Mevzuatı sürekli değiştiremezsiniz. Kanun teklifinin Komisyon görüşmelerine konuk olarak gelen Kulüpler Birliği temsilcisi, uygulamaya karşı olduklarını, altyapı yatırımlarının olumsuz yönde etkilenmemesi için iadenin devam etmesi gerektiğini savunmuştu ve bu taleplerinde sonuna kadar haklılar. Siz bir buçuk sene önce "Amatör sporu destekliyoruz." reklamını yapın "Spor kulüplerine müjde" başlıklarını attırın, adamlar yatırımlarını, gelir giderlerini ona göre yapsın, sonra da "Para bize lazım, size vermekten vazgeçtik." deyin.

Değerli milletvekilleri, ne yazık ki futbol, transfer merkezli bir oyun hâline geldi. Kulüplerin transfer yarışı, son yıllarda, saha içi rekabeti gölgede bıraktı. Birden fazla talibi olan futbolcuyu renklerine katan kulüpler bunu zafer gibi kutladı. Başkanlar, yöneticiler, transfer ettikleri futbolcularla hatırlanır oldu. Bu anlayış, yöneticileri, tribünlerin istediği isimleri transfer etmeye yönlendirdi. Böylece, ipin ucu bir daha yakalanmamak üzere kaçtı. Taraftarlar, yeni transferleri karşılamak için havalimanlarını stadyuma çevirdi. Yapılan transferlerin kulübe maliyeti unutuldu. Camialar, parasını almadan antrenmana veya maça çıkmak istemeyen oyuncularla tanıştı. Hatta kulüpler, kadro dışı bıraktığı oyunculara milyonlarca dolar tazminat ödemek zorunda kaldı. Bu durum, çoğu zaman, Türk futbolcuları için Futbol Federasyonuna, yabancı futbolcular için de FIFA'ya yansıdı. Yaşanan ekonomik kriz sonrası ülkemizin en büyük kulüpleri UEFA yaptırımlarıyla karşılaştı. Avrupa kupalarından menedilmelerinin yanı sıra, bulundukları ligde puan silme, transfer kısıtlamaları gündeme geldi. Kısaca, yüksek faizli banka kredileri, kaosu krize çevirdi. Bankalarla yapılan anlaşmalarla borçlar yeniden yapılandırıldı.

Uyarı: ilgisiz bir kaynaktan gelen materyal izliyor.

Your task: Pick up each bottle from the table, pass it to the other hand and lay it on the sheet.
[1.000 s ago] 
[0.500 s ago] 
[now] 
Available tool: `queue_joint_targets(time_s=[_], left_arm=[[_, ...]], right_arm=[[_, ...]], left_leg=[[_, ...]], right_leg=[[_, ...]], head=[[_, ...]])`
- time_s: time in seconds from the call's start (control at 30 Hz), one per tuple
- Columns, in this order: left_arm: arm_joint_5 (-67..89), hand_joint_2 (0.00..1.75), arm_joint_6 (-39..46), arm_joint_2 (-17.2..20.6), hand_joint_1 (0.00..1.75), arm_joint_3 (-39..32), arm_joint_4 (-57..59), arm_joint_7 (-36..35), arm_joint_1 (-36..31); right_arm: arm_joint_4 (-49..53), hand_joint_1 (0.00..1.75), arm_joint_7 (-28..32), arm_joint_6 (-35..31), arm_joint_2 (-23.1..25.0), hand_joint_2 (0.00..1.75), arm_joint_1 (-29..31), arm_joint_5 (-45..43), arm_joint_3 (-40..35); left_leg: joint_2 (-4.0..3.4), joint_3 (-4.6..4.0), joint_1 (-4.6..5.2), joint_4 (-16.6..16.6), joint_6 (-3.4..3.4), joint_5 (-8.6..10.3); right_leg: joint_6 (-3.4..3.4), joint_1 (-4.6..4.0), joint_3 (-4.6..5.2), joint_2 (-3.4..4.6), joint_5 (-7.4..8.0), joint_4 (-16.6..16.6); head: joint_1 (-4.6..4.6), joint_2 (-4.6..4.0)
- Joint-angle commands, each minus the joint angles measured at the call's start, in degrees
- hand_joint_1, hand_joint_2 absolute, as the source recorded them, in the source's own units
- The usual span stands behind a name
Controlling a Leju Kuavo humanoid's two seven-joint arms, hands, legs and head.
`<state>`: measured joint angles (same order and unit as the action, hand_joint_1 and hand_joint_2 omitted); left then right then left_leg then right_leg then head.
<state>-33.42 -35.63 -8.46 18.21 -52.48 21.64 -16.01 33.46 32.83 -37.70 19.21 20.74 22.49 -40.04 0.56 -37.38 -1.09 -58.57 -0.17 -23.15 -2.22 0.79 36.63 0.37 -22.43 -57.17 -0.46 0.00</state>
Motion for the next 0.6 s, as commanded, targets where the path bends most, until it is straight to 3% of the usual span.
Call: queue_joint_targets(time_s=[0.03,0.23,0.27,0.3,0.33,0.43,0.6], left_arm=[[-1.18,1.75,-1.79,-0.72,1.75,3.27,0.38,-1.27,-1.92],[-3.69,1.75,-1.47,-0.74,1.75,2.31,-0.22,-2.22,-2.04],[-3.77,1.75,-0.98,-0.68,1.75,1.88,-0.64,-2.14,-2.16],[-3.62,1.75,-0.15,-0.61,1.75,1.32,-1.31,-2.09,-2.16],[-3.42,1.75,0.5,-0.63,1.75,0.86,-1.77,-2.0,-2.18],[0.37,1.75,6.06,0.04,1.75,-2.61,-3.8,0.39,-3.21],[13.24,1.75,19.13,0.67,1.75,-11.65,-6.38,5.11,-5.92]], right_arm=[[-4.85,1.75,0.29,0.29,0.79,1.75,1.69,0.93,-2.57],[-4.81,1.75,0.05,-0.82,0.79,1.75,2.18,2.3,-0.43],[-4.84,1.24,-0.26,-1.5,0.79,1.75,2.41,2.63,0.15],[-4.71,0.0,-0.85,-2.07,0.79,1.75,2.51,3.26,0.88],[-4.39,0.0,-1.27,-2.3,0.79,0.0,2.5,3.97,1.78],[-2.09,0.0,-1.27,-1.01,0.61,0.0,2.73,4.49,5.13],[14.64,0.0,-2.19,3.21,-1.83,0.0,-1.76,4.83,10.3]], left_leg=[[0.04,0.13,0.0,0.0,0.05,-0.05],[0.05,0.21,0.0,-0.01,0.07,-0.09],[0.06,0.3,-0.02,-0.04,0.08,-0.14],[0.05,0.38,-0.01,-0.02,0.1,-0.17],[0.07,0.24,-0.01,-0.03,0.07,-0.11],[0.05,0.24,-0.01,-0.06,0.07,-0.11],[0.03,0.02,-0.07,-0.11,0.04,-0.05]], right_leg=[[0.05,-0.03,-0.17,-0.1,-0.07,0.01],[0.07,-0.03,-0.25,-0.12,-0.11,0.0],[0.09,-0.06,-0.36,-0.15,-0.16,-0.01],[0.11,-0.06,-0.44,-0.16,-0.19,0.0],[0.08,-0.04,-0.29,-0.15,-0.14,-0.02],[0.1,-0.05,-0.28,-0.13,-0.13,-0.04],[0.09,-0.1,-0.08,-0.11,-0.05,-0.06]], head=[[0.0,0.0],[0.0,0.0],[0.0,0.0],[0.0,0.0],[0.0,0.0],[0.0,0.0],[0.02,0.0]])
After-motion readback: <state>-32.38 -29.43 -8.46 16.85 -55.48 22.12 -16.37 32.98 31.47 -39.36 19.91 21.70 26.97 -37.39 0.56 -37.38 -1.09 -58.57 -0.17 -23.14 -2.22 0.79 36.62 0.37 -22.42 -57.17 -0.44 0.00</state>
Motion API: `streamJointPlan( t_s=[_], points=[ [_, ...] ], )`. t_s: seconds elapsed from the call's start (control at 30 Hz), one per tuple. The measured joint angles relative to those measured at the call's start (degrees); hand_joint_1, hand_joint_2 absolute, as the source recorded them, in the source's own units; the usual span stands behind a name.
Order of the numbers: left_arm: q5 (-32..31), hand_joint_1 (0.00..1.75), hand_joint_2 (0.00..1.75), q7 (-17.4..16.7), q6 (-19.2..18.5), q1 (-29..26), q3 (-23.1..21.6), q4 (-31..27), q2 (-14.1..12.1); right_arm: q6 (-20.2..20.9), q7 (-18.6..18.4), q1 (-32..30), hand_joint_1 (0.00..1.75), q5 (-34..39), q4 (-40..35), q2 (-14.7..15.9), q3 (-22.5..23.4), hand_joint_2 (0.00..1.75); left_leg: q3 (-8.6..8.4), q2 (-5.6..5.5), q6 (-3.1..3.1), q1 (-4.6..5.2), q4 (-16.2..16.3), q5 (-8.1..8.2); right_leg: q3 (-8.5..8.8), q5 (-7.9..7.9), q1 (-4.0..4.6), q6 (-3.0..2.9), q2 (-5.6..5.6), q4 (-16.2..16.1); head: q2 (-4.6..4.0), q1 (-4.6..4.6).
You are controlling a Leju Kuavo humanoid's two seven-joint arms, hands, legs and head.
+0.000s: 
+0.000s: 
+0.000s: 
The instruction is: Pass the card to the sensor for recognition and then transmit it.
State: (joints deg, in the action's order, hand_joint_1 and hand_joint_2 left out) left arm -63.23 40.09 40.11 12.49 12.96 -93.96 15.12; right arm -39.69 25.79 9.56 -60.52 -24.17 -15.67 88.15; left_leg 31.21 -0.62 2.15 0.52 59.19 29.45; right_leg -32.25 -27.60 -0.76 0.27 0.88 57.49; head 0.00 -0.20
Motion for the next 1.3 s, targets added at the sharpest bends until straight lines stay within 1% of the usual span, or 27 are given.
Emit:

Burada bir hususu da söylemeden geçemeyeceğim. Yapılandırmayla, Türkiye Futbol Federasyonunun yürürlüğe koyduğu lisans talimatları gereği, her kulübün kendi finansal verilerine göre oluşturulmuş harcama limitleri var. Bir kulüp bu limitlere uysun, diğeri uymasın ama göz yumalım olmaz. Bu haksız rekabeti doğurur ki buna da tepkisiz kalamayız.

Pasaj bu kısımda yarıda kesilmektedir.